# Living in Israel



## Dot9765 (Jan 10, 2014)

Hello,

I would like to get some information on moving to Israel. I have looked at the government website for information and alot of it is in Hebrew. What documentation would be needed? I also have a small dog and would need to know the best way to transport her and any documentation for her as well. I do plan to go to work so any input on jobs would be great as well as apartment information. I am looking at Jerusalem of Tel Aviv. I probably won't be driving there for awhile so a place with good public transportation would be great.

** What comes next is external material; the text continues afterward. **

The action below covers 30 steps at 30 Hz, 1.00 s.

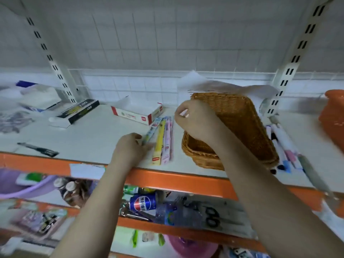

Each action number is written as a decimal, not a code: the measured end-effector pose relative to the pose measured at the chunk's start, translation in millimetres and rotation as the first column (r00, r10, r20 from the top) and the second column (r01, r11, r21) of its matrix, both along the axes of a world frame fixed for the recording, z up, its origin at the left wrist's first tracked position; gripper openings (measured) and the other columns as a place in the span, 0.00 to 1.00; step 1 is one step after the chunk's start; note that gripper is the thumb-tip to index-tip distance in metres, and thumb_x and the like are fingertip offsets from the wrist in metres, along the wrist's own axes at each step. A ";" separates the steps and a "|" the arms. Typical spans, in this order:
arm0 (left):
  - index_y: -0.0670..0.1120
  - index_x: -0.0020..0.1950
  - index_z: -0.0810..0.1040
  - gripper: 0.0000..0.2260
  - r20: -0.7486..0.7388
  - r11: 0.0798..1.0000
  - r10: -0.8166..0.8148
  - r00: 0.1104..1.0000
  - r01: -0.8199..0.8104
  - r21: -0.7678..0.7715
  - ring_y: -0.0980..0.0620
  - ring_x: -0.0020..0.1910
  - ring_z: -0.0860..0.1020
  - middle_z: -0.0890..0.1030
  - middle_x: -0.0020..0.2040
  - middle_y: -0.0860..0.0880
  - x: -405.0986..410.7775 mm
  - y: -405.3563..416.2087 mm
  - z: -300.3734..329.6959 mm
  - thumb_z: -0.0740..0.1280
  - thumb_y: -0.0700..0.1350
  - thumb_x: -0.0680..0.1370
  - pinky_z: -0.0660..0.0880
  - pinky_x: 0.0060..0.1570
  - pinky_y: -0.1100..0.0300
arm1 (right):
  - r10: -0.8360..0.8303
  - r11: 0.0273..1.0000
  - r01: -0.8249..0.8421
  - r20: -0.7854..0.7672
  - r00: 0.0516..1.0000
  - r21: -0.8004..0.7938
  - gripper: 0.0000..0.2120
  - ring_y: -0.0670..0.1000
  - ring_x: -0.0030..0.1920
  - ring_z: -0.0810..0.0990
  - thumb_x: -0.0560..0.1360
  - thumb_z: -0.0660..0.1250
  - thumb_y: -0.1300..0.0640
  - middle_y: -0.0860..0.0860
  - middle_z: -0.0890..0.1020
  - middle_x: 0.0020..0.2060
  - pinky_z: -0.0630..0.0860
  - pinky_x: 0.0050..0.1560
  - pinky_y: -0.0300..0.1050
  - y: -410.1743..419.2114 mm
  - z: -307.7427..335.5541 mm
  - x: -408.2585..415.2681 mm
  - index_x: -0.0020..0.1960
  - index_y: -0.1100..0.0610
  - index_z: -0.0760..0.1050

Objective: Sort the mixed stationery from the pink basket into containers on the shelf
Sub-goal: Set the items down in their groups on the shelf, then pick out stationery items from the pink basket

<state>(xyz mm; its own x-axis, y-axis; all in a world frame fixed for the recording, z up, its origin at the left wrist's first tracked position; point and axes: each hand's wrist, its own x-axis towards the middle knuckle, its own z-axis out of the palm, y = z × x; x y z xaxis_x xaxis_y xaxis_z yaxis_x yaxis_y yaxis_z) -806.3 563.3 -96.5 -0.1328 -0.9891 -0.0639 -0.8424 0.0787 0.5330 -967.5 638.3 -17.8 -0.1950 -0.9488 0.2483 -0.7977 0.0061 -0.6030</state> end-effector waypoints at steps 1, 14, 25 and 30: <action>0.43 0.67 0.73 0.25 0.002 0.999 -0.040 0.999 0.040 -0.024 0.43 0.61 0.74 0.77 0.62 0.42 3.1 -5.7 -3.4 0.69 0.54 0.74 0.69 0.55 0.56 | -0.014 0.999 0.015 -0.039 0.999 0.029 0.10 0.52 0.49 0.80 0.78 0.62 0.58 0.53 0.80 0.51 0.73 0.42 0.40 -7.2 -5.8 13.6 0.56 0.59 0.77; 0.45 0.65 0.75 0.17 -0.128 0.953 -0.303 0.944 0.297 -0.068 0.46 0.58 0.76 0.77 0.61 0.44 71.5 -34.7 0.9 0.63 0.50 0.79 0.72 0.56 0.58 | -0.381 0.879 0.422 -0.206 0.901 0.220 0.17 0.60 0.60 0.72 0.78 0.58 0.62 0.62 0.67 0.64 0.70 0.53 0.45 -65.5 -67.9 105.2 0.66 0.62 0.67; 0.47 0.62 0.77 0.13 -0.022 0.951 0.179 0.984 -0.179 -0.250 0.45 0.56 0.77 0.81 0.55 0.44 330.1 -87.6 10.9 0.63 0.45 0.78 0.70 0.50 0.58 | 0.121 0.992 -0.109 0.274 0.954 -0.061 0.14 0.52 0.43 0.77 0.72 0.72 0.55 0.58 0.81 0.45 0.65 0.34 0.31 -168.9 -33.3 314.8 0.51 0.65 0.79; 0.46 0.63 0.76 0.14 0.064 0.930 0.292 0.954 -0.267 -0.252 0.43 0.57 0.76 0.79 0.58 0.42 425.4 -138.5 3.7 0.63 0.45 0.78 0.71 0.52 0.55 | 0.322 0.946 -0.316 0.309 0.895 -0.072 0.08 0.43 0.32 0.75 0.71 0.73 0.58 0.49 0.79 0.33 0.72 0.35 0.32 -248.9 -40.6 411.1 0.49 0.61 0.83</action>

Thank you.


----------



## Spring B (Feb 18, 2014)

Hi Dot,

Both Tel Aviv and Jerusalem have good public transportation systems (I'm more familiar with the Jerusalem system); it's usually better to take public transportation than drive. Apartments in Jerusalem (likely also in Tel Aviv), are owned and rented out by individuals, not by building landlords, so your dog should be welcome anywhere (unlike in, say, Manahattan, where they have "no dog" policies in some buildings).
For english information on Israel, the Nefesh b'Nefesh website (nbn.org.il) is probably your best bet. They're focused on people who are immigrating, but they'll probably have useful info, and might even know about people who are just coming and want a work visa, etc.

Good luck!


----------



## chimikos (May 9, 2014)

what if you own a company ? This can get you a business visa or no?


----------